■ **Task**:
Pictures are to be dropped. Everything else in the listing gets copied exactly.

■ **Data extract**:
Start of Block

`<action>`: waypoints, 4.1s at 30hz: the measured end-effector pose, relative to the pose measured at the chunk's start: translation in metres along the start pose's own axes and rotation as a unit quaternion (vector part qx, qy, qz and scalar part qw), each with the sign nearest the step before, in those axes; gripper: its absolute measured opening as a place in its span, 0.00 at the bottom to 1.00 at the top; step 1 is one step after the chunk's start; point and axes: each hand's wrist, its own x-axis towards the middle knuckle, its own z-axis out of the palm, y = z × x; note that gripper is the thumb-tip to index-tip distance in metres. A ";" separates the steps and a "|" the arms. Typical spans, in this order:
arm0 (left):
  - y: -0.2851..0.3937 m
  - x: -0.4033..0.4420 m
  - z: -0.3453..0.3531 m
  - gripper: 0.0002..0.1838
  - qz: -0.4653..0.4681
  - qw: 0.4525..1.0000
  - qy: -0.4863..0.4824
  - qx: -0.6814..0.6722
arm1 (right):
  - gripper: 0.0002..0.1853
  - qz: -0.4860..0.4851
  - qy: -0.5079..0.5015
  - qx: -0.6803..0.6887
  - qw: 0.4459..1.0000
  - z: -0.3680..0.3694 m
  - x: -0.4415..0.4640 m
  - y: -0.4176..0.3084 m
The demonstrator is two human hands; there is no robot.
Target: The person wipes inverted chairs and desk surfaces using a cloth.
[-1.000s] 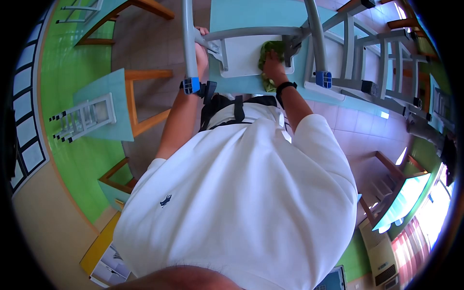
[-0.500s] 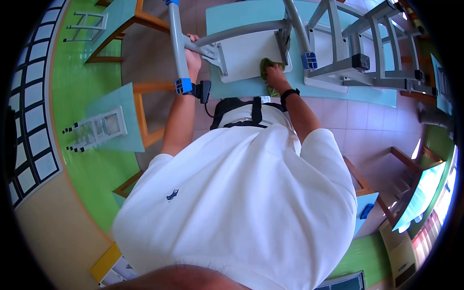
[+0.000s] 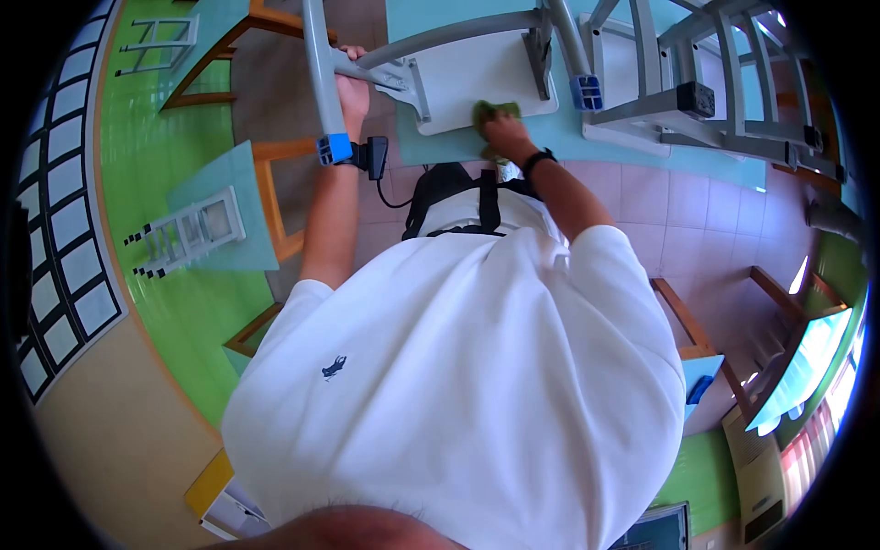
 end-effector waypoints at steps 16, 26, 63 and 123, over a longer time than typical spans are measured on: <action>-0.023 0.008 -0.015 0.10 0.060 0.998 0.007 -0.026 | 0.13 -0.139 -0.024 0.027 0.990 -0.017 0.046 -0.060; -0.025 0.010 -0.007 0.10 0.072 0.994 0.078 -0.011 | 0.21 0.041 0.033 0.262 0.964 0.019 0.000 0.053; 0.040 0.010 -0.081 0.14 0.084 0.836 -0.198 0.505 | 0.16 0.190 -0.001 -0.098 0.977 0.064 0.031 -0.065; 0.212 0.435 -0.498 0.19 -0.132 0.830 -0.005 0.542 | 0.19 -0.143 0.038 0.410 0.900 -0.263 0.708 -0.386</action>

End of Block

■ **Completed exercise**:
`<action>`: waypoints, 4.1s at 30hz: the measured end-effector pose, relative to the pose measured at the chunk's start: translation in metres along the start pose's own axes and rotation as a unit quaternion (vector part qx, qy, qz and scalar part qw), each with the sign nearest the step before, in those axes; gripper: its absolute measured opening as a place in its span, 0.00 at the bottom to 1.00 at the top; step 1 is one step after the chunk's start; point and axes: each hand's wrist, its own x-axis towards the middle knuckle, its own z-axis out of the palm, y = z × x; note that gripper is the thumb-tip to index-tip distance in metres. A ";" separates the steps and a "|" the arms. Typical spans, in this order:
arm0 (left):
  - y: -0.2851..0.3937 m
  - x: -0.4033..0.4420 m
  - z: -0.3453..0.3531 m
  - gripper: 0.0002..0.1838
  - qz: -0.4653..0.4681
  - qw: 0.4525..1.0000
  - qy: -0.4863..0.4824
  - qx: -0.6814..0.6722
arm1 (right):
  - gripper: 0.0002..0.1853
  - qz: -0.4860..0.4851
  - qy: -0.5079..0.5015
  - qx: -0.6803..0.6887
  - qw: 0.4459..1.0000
  - z: -0.3680..0.3694 m
  - x: -0.4415..0.4640 m
  - y: -0.4176..0.3084 m
The demonstrator is two human hands; there is no robot.
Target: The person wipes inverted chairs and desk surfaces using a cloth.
[-1.000s] 
[-0.500s] 
[+0.000s] 
 end-effector waypoints at steps 16, 26, 63 and 123, over a longer time than typical spans are measured on: <action>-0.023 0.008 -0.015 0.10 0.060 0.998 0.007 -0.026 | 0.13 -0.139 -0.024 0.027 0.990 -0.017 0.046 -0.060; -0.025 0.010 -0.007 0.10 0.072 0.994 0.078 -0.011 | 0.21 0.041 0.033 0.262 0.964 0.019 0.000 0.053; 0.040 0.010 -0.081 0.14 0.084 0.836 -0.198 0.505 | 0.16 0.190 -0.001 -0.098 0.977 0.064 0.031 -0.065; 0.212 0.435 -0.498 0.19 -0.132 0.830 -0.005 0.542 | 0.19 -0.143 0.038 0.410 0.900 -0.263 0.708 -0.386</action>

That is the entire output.